Description
It appears that this function does not scale well when run on a cluster.
Notes from my most recent attempt:
- The code I ran is here: https://github.com/related-sciences/ukb-gwas-pipeline-nealelab/blob/4f862e31b8093d25fdaa8da7f841b9be8583cda4/scripts/gwas.py#L268
- This works on a dataset with fewer variants (chr XY, which has ~8k variants compared to ~141k for chr 21)

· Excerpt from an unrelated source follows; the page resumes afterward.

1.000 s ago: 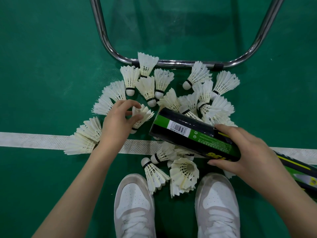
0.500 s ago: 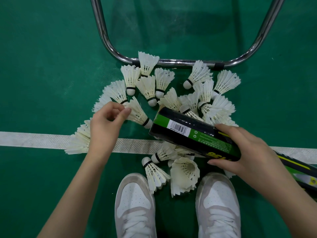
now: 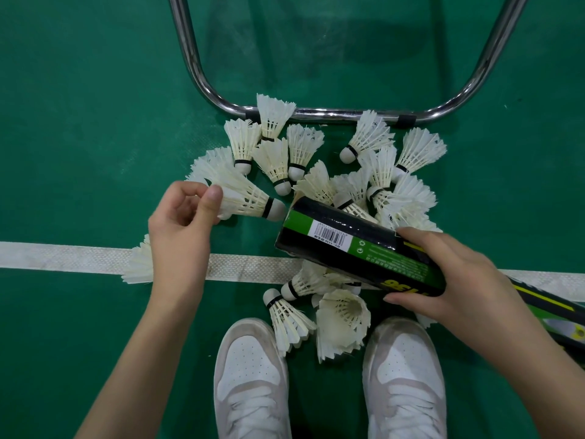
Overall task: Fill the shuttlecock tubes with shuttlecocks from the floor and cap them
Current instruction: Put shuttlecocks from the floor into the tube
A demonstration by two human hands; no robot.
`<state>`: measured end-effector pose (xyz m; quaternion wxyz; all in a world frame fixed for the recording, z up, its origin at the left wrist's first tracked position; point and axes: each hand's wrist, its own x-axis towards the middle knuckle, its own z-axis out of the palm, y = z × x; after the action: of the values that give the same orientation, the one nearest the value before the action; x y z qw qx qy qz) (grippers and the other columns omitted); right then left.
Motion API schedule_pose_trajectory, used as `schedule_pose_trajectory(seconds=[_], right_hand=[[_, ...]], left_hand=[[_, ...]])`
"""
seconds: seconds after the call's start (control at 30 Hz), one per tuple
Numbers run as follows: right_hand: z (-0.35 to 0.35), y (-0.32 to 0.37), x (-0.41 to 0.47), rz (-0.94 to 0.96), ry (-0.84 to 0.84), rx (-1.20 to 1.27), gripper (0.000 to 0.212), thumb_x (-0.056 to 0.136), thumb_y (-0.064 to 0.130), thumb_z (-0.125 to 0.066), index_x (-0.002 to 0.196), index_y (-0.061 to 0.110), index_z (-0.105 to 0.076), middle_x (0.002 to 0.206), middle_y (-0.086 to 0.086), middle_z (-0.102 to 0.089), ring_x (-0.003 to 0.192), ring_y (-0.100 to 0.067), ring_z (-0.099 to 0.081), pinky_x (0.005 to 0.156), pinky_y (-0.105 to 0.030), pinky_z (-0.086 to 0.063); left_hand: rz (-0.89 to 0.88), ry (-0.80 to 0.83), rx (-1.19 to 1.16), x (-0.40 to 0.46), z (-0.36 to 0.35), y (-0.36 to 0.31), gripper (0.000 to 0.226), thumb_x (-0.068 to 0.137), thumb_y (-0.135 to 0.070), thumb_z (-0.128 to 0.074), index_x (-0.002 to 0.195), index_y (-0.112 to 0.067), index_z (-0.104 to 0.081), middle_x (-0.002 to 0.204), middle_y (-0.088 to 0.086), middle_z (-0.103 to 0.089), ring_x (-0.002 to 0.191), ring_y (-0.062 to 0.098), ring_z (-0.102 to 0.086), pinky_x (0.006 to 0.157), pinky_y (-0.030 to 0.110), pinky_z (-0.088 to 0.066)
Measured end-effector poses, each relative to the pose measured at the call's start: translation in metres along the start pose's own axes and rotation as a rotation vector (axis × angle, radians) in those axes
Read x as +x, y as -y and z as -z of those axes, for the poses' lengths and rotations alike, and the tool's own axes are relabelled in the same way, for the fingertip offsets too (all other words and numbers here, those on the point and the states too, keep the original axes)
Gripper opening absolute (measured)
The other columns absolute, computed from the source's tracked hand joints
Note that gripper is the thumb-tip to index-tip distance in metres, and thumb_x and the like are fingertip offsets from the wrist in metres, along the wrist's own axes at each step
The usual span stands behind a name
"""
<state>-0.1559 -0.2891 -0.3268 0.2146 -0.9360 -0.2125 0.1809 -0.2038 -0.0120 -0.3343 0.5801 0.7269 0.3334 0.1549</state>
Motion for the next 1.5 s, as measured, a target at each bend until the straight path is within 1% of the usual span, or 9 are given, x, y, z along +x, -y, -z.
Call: schedule_pose_trajectory(seconds=[0.17, 0.47, 0.53, 0.63, 0.87, 1.03, 1.13, 1.33, 1.5], right_hand=[[-0.001, 0.001, 0.001, 0.016, -0.014, 0.009, 0.074, 0.058, 0.053, -0.071, 0.125, 0.033, -0.046, 0.115, 0.008, -0.058, 0.1, -0.023, -0.057, 0.081, -0.038, -0.045], [-0.003, 0.004, 0.002, 0.027, -0.012, 0.032, 0.075, 0.058, 0.065, -0.052, 0.126, 0.036, -0.042, 0.118, 0.011, -0.056, 0.104, -0.02, -0.055, 0.084, -0.038, -0.045], [-0.003, 0.004, 0.002, 0.021, -0.015, 0.025, 0.074, 0.059, 0.065, -0.053, 0.126, 0.036, -0.041, 0.117, 0.011, -0.056, 0.104, -0.019, -0.055, 0.082, -0.035, -0.043], [-0.003, 0.003, 0.001, 0.014, -0.016, 0.014, 0.075, 0.059, 0.064, -0.052, 0.127, 0.033, -0.042, 0.117, 0.011, -0.056, 0.103, -0.018, -0.054, 0.08, -0.034, -0.041], [-0.002, 0.003, 0.0, 0.027, -0.023, 0.011, 0.072, 0.059, 0.065, -0.051, 0.124, 0.038, -0.036, 0.116, 0.01, -0.056, 0.103, -0.02, -0.054, 0.08, -0.036, -0.042], [-0.002, 0.004, 0.0, 0.039, -0.031, 0.035, 0.072, 0.06, 0.065, -0.051, 0.125, 0.037, -0.037, 0.116, 0.009, -0.056, 0.104, -0.021, -0.055, 0.085, -0.042, -0.046], [-0.003, 0.005, 0.001, 0.052, -0.034, 0.026, 0.072, 0.061, 0.065, -0.05, 0.125, 0.036, -0.037, 0.116, 0.008, -0.056, 0.103, -0.021, -0.055, 0.085, -0.042, -0.046], [-0.003, 0.007, 0.002, 0.057, -0.047, 0.019, 0.071, 0.061, 0.064, -0.05, 0.124, 0.036, -0.037, 0.115, 0.007, -0.057, 0.101, -0.022, -0.056, 0.083, -0.038, -0.043], [-0.004, 0.008, 0.001, 0.062, -0.047, 0.036, 0.07, 0.061, 0.065, -0.05, 0.124, 0.036, -0.037, 0.114, 0.006, -0.057, 0.1, -0.023, -0.056, 0.084, -0.041, -0.045]], left_hand=[[0.007, 0.099, -0.064, -0.015, -0.011, -0.008, 0.012, 0.089, -0.023, -0.059, 0.077, -0.022, -0.056, 0.07, -0.004, -0.055, 0.065, 0.007, -0.048, 0.06, 0.01, -0.041], [0.032, 0.213, -0.171, -0.038, -0.029, -0.011, 0.017, 0.085, -0.035, -0.058, 0.075, -0.022, -0.061, 0.066, -0.013, -0.061, 0.067, -0.001, -0.053, 0.065, 0.01, -0.042], [-0.002, 0.244, -0.092, -0.038, -0.027, -0.008, 0.018, 0.086, -0.045, -0.062, 0.074, -0.032, -0.063, 0.076, -0.011, -0.063, 0.078, 0.005, -0.055, 0.073, 0.015, -0.041], [-0.033, 0.299, 0.099, -0.039, -0.024, -0.005, 0.022, 0.067, -0.055, -0.075, 0.078, -0.041, -0.062, 0.095, 0.001, -0.064, 0.093, 0.01, -0.058, 0.083, 0.017, -0.041], [0.013, 0.352, 0.024, -0.04, -0.029, -0.012, 0.023, 0.057, -0.034, -0.074, 0.072, -0.024, -0.059, 0.067, -0.016, -0.06, 0.068, -0.002, -0.052, 0.065, 0.008, -0.04], [0.031, 0.502, 0.005, -0.036, -0.023, -0.014, 0.014, 0.066, -0.033, -0.069, 0.078, -0.026, -0.07, 0.081, -0.007, -0.071, 0.08, 0.012, -0.063, 0.076, 0.021, -0.05], [0.02, 0.588, -0.02, -0.037, -0.021, -0.018, 0.014, 0.073, -0.027, -0.064, 0.085, -0.032, -0.07, 0.086, -0.018, -0.073, 0.086, 0.0, -0.065, 0.077, 0.011, -0.047], [-0.013, 0.534, 0.147, -0.035, -0.02, -0.018, 0.03, 0.058, -0.049, -0.073, 0.087, -0.044, -0.067, 0.098, -0.004, -0.069, 0.095, 0.003, -0.062, 0.085, 0.016, -0.045], [0.006, 0.519, 0.15, -0.035, -0.021, -0.025, 0.025, 0.058, -0.038, -0.074, 0.082, -0.04, -0.07, 0.088, -0.009, -0.073, 0.085, 0.0, -0.064, 0.072, 0.005, -0.044]])
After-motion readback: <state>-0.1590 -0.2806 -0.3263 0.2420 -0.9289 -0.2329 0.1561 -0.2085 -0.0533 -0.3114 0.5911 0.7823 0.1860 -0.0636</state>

- The operation utilizes only one or two workers in a cluster of 20 n1-highmem-8 instances:
CPU utilization across worker VMs
- Drilling in on one of the workers that is running all the tasks, I see that the only not obviously parallelizable task it seems to be running is "solve-triangular":
The job ultimately failed with the error "ValueError: Could not find dependent ('transpose-e1c6cc7244771a105b73686cc88c4e43', 42, 21). Check worker logs".
Several of the workers show log messages like this:
distributed.worker - INFO - Dependent not found: ('rechunk-merge-66cac011d34e1c66cde96678a9e011b5', 0, 21) 0 . Asking scheduler
Perhaps this is what happens when one node unexpectedly becomes unreachable? I'm not sure.
I will run this again on a smaller dataset that didn't fail to get a performance report and task graph screenshot (which doesn't work on this data because the UI won't render so many nodes).